Output the listing exactly as written, apart from its pictures.
----- SOURCE MATERIAL -----
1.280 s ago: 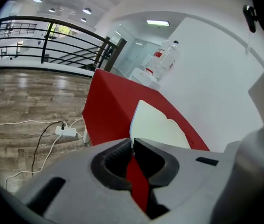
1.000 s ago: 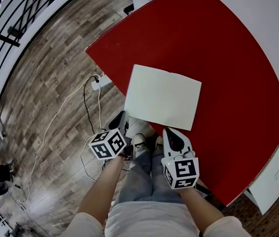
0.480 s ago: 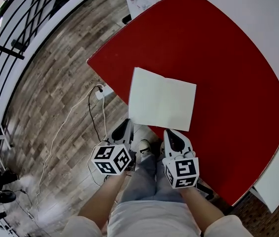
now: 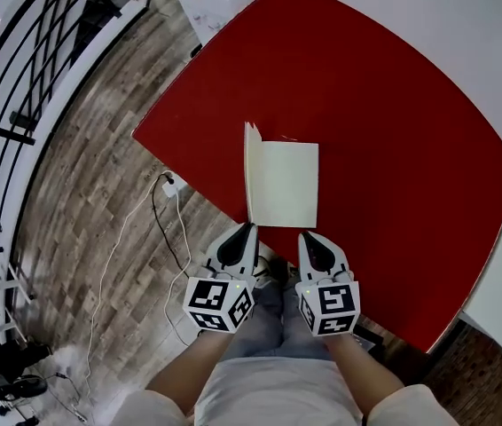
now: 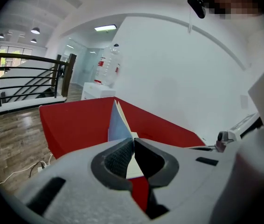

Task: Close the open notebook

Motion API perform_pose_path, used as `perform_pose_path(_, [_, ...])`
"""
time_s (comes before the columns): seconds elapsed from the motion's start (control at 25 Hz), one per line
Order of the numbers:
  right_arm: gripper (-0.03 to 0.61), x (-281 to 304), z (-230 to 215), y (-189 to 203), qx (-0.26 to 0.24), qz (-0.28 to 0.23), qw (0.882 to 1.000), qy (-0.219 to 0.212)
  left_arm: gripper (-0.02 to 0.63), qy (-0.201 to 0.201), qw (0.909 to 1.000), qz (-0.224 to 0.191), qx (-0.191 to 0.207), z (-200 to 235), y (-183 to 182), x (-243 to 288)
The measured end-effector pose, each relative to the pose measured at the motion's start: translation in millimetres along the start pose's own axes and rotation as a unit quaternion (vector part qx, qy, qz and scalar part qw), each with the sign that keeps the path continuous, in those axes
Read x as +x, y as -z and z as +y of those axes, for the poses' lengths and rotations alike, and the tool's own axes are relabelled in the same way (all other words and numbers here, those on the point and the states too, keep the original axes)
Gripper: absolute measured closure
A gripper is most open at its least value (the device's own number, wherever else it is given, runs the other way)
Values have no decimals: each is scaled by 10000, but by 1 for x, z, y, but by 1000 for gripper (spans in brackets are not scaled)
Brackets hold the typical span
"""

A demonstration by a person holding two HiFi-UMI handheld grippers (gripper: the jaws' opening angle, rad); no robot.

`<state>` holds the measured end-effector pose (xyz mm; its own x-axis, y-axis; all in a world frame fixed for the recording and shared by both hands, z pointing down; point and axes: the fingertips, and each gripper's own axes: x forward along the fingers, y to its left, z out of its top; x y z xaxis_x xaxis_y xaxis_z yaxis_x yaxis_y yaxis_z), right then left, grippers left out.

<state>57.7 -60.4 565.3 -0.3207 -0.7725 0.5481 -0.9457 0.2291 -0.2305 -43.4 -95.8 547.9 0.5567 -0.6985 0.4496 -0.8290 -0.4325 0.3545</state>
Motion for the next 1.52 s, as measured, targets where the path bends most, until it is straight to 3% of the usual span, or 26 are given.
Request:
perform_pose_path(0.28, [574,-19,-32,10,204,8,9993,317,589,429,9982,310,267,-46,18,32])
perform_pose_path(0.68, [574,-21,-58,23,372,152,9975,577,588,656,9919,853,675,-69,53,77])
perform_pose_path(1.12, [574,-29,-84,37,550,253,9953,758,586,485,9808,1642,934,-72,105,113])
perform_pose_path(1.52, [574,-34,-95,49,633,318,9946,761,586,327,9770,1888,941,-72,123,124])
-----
ANSWER FOR THE TASK |
1.280 s ago: 
1.000 s ago: 
0.480 s ago: 
now: 
now: 

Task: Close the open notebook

Motion API perform_pose_path, used as `perform_pose_path(_, [_, ...])`
"""
time_s (comes before the columns): seconds elapsed from the motion's start (control at 25 Hz), one per line
Order of the numbers:
  right_arm: gripper (-0.03 to 0.61), x (-281 to 304), z (-230 to 215), y (-189 to 203), qx (-0.26 to 0.24), qz (-0.28 to 0.23), qw (0.882 to 1.000), qy (-0.219 to 0.212)
  left_arm: gripper (-0.02 to 0.63), qy (-0.201 to 0.201), qw (0.909 to 1.000), qz (-0.224 to 0.191), qx (-0.191 to 0.207), z (-200 to 235), y (-183 to 182), x (-243 to 288)
The measured end-effector pose, each relative to the pose measured at the motion's start: translation in millimetres along the start pose's own axes and rotation as a unit quaternion (vector part qx, qy, qz and scalar part qw), each with the sign that keeps the path continuous, in those axes
Read x as +x, y as -z and z as +y of those axes, for the poses' lengths and rotations alike, and the tool's own axes are relabelled in the same way (all other words and numbers here, those on the point and the states too, keep the original axes)
Gripper: absolute measured closure
A gripper is most open at its least value (the device's own number, wherever else it is given, runs the other way)
Values have no decimals: each is scaled by 10000, but by 1 for x, z, y, but by 1000 for gripper (spans in brackets are not scaled)
Brackets hold the typical span
"""

A demonstration by a person holding two HiFi-UMI handheld grippers (gripper: the jaws' opening angle, rad); no robot.

`<state>` holds the measured end-effector pose (xyz mm; its own x-axis, y-axis; all in a world frame fixed for the recording and shared by both hands, z pointing down; point and axes: the fingertips, and each gripper's own axes: x forward along the fingers, y to its left, z out of its top; x y z xaxis_x xaxis_y xaxis_z yaxis_x yaxis_y yaxis_z), right then left, grippers left out.

<state>57.7 -60.4 565.3 -0.3207 -0.7725 0.5481 -0.9457 0.2291 -0.2305 -43.4 -95.8 547.9 0.5567 -0.6985 0.4496 -0.8290 -0.4325 0.3545</state>
Motion for the next 1.52 s, as measured, targets where the path bends most, until it is straight to 3% of the usual span, or 26 are given.
Request:
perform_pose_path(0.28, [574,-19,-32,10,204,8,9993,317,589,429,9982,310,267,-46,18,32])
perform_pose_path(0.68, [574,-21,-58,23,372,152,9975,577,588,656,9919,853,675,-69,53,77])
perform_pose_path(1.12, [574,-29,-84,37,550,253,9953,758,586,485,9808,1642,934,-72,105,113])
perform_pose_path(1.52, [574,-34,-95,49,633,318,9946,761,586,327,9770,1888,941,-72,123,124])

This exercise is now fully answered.